--- Materials provided ---

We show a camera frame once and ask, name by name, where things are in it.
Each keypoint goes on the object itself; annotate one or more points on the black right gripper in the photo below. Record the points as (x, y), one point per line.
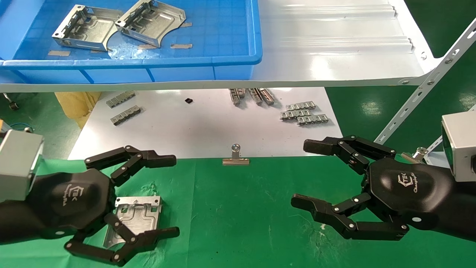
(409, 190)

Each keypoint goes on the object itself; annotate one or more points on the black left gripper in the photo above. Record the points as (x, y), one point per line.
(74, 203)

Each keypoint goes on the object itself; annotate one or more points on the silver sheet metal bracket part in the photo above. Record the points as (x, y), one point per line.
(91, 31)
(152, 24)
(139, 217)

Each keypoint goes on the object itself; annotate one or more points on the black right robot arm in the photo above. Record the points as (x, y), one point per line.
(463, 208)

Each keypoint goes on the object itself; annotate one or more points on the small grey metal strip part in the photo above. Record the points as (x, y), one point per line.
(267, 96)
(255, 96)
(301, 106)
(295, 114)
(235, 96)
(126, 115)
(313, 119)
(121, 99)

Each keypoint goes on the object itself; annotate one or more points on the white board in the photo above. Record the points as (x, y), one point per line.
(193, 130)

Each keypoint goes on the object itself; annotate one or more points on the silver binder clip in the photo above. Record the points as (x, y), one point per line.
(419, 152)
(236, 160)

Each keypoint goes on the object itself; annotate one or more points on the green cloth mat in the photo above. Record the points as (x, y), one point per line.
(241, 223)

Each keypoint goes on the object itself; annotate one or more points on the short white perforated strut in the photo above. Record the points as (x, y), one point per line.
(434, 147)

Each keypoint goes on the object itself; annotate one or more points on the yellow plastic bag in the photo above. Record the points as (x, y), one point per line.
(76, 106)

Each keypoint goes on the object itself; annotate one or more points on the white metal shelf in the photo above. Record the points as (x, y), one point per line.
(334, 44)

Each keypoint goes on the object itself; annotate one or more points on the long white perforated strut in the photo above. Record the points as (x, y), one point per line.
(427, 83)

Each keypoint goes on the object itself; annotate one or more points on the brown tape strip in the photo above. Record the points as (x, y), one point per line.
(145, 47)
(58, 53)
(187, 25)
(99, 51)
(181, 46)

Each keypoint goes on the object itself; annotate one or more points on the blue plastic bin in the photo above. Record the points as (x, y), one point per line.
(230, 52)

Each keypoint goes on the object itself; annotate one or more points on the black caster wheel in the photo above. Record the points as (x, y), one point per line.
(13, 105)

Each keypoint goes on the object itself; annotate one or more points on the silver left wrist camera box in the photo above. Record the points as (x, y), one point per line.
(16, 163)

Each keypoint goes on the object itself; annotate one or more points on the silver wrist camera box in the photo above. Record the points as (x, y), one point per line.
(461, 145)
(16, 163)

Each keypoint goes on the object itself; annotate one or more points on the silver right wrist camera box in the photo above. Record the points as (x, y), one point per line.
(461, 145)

---

◆ Task objective
Print all entries exactly, without images.

◆ Worked solution
We show a camera frame once and ask, name by name, where things are in it.
Each keypoint goes on the object itself; annotate one or more points on the black right gripper in the photo below. Record the points as (x, y), one point per line.
(409, 190)

Each keypoint goes on the object itself; annotate one or more points on the black left gripper in the photo above. Record the points as (x, y), one point per line.
(74, 203)

Each keypoint goes on the object itself; annotate one or more points on the silver sheet metal bracket part in the photo above. Record the points as (x, y), one point per line.
(91, 31)
(152, 24)
(139, 217)

Each keypoint goes on the object itself; annotate one or more points on the black right robot arm in the photo above. Record the points as (x, y), one point per line.
(463, 208)

Each keypoint goes on the object itself; annotate one or more points on the small grey metal strip part in the photo above. Record the points as (x, y), one point per line.
(267, 96)
(255, 96)
(301, 106)
(295, 114)
(235, 96)
(126, 115)
(313, 119)
(121, 99)

Each keypoint goes on the object itself; annotate one or more points on the white board in the photo above. Record the points as (x, y), one point per line.
(193, 130)

Each keypoint goes on the object itself; annotate one or more points on the silver binder clip in the photo above. Record the points as (x, y), one point per line.
(419, 152)
(236, 160)

Each keypoint goes on the object itself; annotate one or more points on the green cloth mat in the photo above. Record the points as (x, y), one point per line.
(241, 223)

Each keypoint goes on the object itself; annotate one or more points on the short white perforated strut in the photo above. Record the points as (x, y), one point per line.
(434, 147)

Each keypoint goes on the object itself; annotate one or more points on the yellow plastic bag in the photo above. Record the points as (x, y), one point per line.
(76, 106)

Each keypoint goes on the object itself; annotate one or more points on the white metal shelf in the photo above. Record the points as (x, y), one point per line.
(334, 44)

Each keypoint goes on the object itself; annotate one or more points on the long white perforated strut in the photo above. Record the points as (x, y), one point per line.
(427, 83)

Each keypoint goes on the object itself; annotate one or more points on the brown tape strip in the photo above. Record the points as (x, y), one point per line.
(145, 47)
(58, 53)
(187, 25)
(99, 51)
(181, 46)

Each keypoint goes on the object itself; annotate one or more points on the blue plastic bin in the photo above. Record the points as (x, y), one point per line.
(230, 52)

Each keypoint goes on the object itself; annotate one or more points on the black caster wheel in the photo above. Record the points as (x, y), one point per line.
(13, 105)

Each keypoint goes on the object itself; annotate one or more points on the silver left wrist camera box in the photo above. Record the points as (x, y), one point per line.
(16, 163)

Each keypoint goes on the object itself; annotate one or more points on the silver wrist camera box in the photo above. Record the points as (x, y), one point per line.
(461, 145)
(16, 163)

Each keypoint goes on the object itself; annotate one or more points on the silver right wrist camera box in the photo above. Record the points as (x, y), one point per line.
(461, 145)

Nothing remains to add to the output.